HOW TO COMPLETE THIS TASK — The line with "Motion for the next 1" marks where to begin. Please copy it and each line after it to the end of the records below, exactly.

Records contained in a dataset
----
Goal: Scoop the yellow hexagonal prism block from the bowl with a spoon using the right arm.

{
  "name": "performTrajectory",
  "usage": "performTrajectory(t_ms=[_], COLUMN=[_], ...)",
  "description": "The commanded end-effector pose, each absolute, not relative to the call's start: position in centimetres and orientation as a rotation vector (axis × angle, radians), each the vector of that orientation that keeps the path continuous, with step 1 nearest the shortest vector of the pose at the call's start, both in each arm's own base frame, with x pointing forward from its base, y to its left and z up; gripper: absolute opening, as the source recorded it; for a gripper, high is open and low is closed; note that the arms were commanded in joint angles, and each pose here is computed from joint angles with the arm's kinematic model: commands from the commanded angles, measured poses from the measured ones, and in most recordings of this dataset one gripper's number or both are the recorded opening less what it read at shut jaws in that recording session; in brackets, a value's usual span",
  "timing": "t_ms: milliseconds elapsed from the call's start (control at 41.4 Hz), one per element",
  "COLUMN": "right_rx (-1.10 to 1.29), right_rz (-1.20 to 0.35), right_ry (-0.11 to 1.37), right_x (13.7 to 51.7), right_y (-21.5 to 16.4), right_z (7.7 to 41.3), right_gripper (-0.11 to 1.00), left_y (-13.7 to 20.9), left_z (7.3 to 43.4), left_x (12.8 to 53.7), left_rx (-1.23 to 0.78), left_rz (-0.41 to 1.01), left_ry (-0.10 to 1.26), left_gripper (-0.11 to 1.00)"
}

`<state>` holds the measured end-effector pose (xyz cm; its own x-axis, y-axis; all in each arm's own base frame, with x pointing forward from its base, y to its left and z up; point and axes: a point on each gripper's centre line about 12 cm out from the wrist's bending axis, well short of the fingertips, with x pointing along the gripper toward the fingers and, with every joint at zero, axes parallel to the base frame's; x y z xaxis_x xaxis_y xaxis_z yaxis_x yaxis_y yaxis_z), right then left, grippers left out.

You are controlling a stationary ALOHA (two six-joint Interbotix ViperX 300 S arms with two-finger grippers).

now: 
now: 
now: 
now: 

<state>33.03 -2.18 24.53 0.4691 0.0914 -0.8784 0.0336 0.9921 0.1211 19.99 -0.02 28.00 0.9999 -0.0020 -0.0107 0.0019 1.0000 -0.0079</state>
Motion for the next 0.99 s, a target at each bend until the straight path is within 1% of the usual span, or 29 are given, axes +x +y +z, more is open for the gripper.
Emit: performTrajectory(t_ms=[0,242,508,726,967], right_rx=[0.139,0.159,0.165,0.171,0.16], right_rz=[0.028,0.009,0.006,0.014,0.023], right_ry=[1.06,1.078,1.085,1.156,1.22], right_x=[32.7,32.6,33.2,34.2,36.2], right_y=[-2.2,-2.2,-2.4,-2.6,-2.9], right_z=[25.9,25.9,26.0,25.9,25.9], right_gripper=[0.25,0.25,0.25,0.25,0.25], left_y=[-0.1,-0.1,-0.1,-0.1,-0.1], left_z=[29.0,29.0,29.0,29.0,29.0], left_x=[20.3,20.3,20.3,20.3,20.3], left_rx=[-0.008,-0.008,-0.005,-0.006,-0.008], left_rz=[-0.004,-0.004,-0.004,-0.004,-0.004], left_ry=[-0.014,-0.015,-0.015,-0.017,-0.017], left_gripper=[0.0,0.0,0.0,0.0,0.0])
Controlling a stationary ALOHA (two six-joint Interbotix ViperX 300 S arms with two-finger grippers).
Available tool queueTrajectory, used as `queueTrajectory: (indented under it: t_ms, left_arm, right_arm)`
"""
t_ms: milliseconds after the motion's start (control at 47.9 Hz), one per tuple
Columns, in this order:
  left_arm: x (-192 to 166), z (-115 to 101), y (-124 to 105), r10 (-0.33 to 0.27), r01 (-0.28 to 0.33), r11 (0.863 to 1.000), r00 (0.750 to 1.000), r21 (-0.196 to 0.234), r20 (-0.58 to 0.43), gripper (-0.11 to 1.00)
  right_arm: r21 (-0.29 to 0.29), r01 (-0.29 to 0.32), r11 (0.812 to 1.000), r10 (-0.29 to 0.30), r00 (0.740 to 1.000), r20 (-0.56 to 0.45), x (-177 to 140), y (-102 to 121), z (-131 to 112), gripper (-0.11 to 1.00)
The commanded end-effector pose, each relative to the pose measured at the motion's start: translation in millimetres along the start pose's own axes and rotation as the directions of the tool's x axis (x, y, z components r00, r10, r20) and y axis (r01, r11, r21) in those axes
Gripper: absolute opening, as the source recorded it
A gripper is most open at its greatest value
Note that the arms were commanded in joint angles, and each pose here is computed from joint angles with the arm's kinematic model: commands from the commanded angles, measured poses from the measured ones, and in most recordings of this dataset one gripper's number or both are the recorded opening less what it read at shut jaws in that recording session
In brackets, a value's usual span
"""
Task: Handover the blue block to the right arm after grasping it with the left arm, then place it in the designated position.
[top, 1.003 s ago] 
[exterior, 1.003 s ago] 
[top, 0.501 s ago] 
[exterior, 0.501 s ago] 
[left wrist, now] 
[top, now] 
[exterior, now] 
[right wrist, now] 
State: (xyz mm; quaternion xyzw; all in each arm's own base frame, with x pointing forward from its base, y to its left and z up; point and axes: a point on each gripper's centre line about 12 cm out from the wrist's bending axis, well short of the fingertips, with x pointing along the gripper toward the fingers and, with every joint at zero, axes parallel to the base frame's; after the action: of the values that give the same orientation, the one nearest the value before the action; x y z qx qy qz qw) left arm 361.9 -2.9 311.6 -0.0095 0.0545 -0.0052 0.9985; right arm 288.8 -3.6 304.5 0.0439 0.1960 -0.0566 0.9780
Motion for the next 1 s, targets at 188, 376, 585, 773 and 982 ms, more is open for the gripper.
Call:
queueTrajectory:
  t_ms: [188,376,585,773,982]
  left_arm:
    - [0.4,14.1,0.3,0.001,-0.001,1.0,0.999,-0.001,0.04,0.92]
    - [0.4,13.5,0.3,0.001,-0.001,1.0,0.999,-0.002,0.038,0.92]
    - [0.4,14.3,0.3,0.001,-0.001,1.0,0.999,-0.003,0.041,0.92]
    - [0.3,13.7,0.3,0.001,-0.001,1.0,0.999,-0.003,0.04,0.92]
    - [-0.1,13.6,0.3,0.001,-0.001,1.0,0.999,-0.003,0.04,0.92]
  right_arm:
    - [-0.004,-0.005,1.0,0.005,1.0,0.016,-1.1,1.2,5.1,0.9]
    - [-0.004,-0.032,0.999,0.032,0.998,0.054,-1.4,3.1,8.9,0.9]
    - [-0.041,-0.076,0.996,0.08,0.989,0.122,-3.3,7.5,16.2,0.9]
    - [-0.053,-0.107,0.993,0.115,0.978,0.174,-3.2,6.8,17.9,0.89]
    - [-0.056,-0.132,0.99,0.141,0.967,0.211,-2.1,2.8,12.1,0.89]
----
WRITTEN REPLY —
Motion for the next 1 s, targets at 188, 376, 585, 773 and 982 ms, more is open for the gripper.
Call:
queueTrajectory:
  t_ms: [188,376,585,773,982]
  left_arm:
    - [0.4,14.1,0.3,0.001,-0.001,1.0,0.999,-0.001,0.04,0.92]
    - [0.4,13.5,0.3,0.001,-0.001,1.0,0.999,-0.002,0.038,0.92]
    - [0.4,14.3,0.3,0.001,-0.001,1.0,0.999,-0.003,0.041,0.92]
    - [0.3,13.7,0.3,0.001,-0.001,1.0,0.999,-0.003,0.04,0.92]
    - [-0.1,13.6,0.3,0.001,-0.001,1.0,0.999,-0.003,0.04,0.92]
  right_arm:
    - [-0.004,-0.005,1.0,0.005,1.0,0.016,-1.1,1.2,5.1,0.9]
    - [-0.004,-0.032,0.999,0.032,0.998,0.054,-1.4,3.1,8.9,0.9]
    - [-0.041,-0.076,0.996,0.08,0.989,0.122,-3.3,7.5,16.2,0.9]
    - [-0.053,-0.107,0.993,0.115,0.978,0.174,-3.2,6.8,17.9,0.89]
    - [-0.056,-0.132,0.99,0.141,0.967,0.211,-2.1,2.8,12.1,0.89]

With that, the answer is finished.